Figure 4.

Phosphorylation of tau and tau constructs transfected in Sf9 cells. (A) 10% SDS-PAGE. Tau protein or mutants (tau23, KXGA/R1, KXGA/R1/3/4, and tau23/AP) were isolated from equal quantities of Sf9 cells transfected with the appropriate tau constructs and prepared in equal volumes of sample buffer. Equal volumes of protein solution representing the different harvest time points were loaded onto the SDS gel (10%). The amounts of loaded proteins correspond approximately to 0.4 μg (48 h), 2.5 μg (66 h), and 3 μg (73.5 h). As seen from the multiple and strongly shifted bands, tau23 is highly phosphorylated in a heterogeneous manner. The same applies to contructs KXGA/R1 and KXGA/R1/3/4 (which lack only one or three phosphorylation sites at KXGS motifs but retain all SP or TP sites).

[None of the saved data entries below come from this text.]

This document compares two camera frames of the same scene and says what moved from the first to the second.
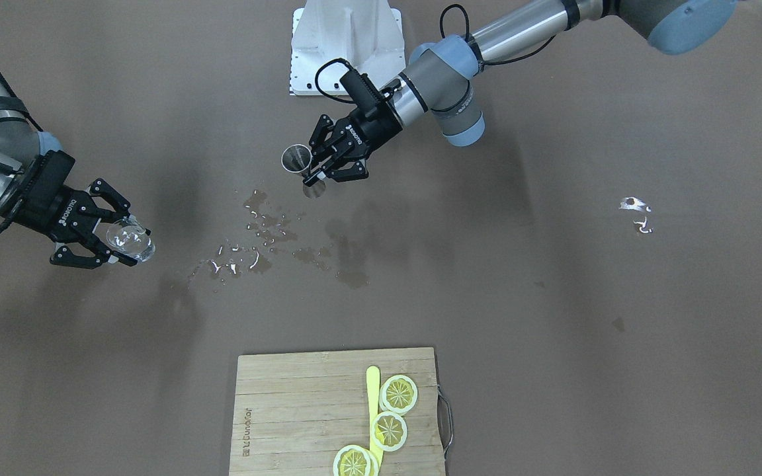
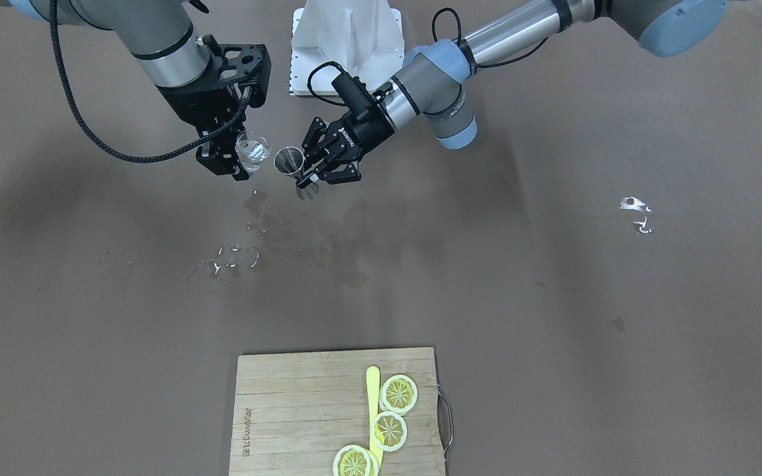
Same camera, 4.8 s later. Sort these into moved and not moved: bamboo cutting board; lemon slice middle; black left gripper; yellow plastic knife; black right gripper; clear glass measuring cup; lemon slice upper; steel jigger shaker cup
Moved: clear glass measuring cup; steel jigger shaker cup; black right gripper
Not moved: bamboo cutting board; black left gripper; yellow plastic knife; lemon slice middle; lemon slice upper
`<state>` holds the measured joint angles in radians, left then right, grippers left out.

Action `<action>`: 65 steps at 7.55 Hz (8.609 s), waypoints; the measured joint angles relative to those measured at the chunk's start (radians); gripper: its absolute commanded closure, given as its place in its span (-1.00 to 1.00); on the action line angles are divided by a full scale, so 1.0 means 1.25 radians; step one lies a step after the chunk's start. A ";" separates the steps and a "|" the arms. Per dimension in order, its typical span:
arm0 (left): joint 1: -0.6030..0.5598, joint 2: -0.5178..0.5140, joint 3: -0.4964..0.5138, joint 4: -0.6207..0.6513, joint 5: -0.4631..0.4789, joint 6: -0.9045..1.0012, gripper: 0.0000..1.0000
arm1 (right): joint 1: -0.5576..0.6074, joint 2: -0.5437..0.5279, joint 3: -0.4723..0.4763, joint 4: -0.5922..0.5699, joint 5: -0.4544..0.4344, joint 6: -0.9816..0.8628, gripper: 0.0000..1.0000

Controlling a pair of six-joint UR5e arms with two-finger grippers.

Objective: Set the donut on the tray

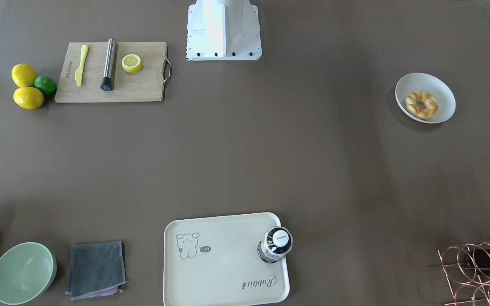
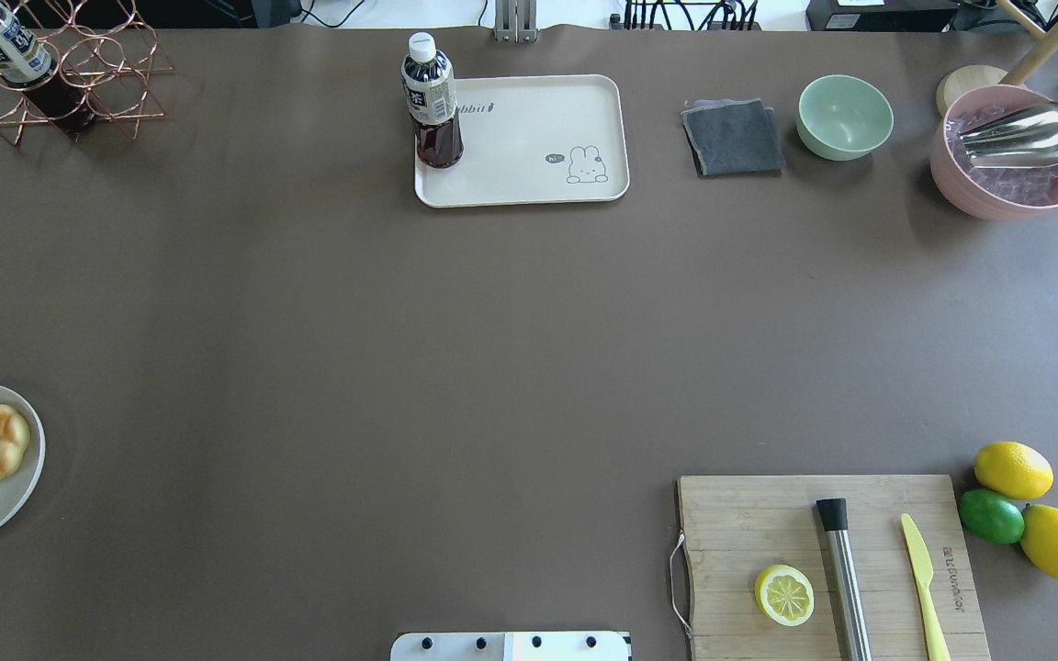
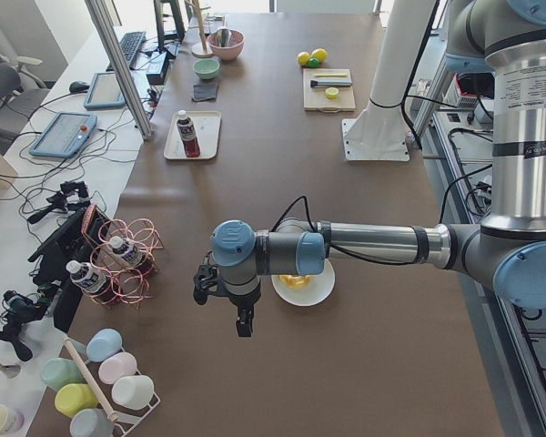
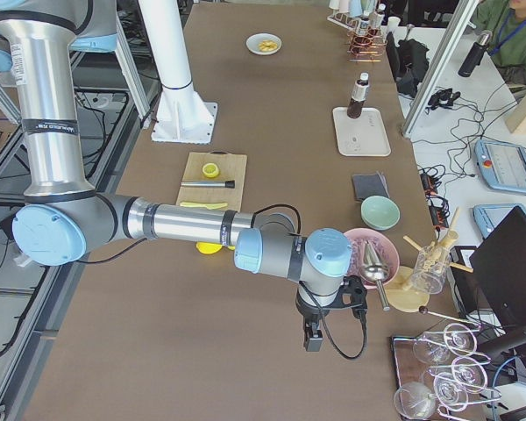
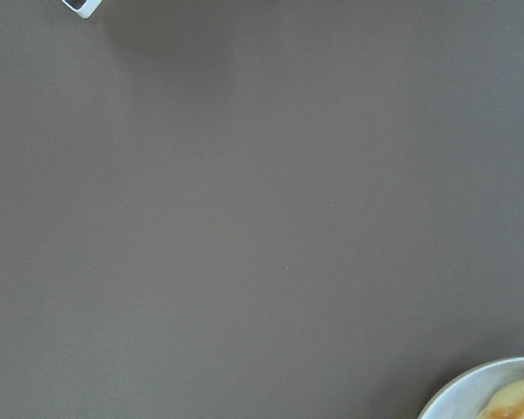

By contrast, construct tau23/AP shows very little phosphorylation and no shift, because it lacks most phosphorylation sites (note that the KXGS sites do not induce a shift; Drewes et al., 1995). By implication, the strong shift sites S409 and S416 (targets of PKA or CaMKII) are also not phosphorylated in Sf9 cells. (B) The same samples were immunoblotted with antibody 5E2, which reacts independently of phosphorylation and reflects the total amount of tau protein. Lane M, marker proteins.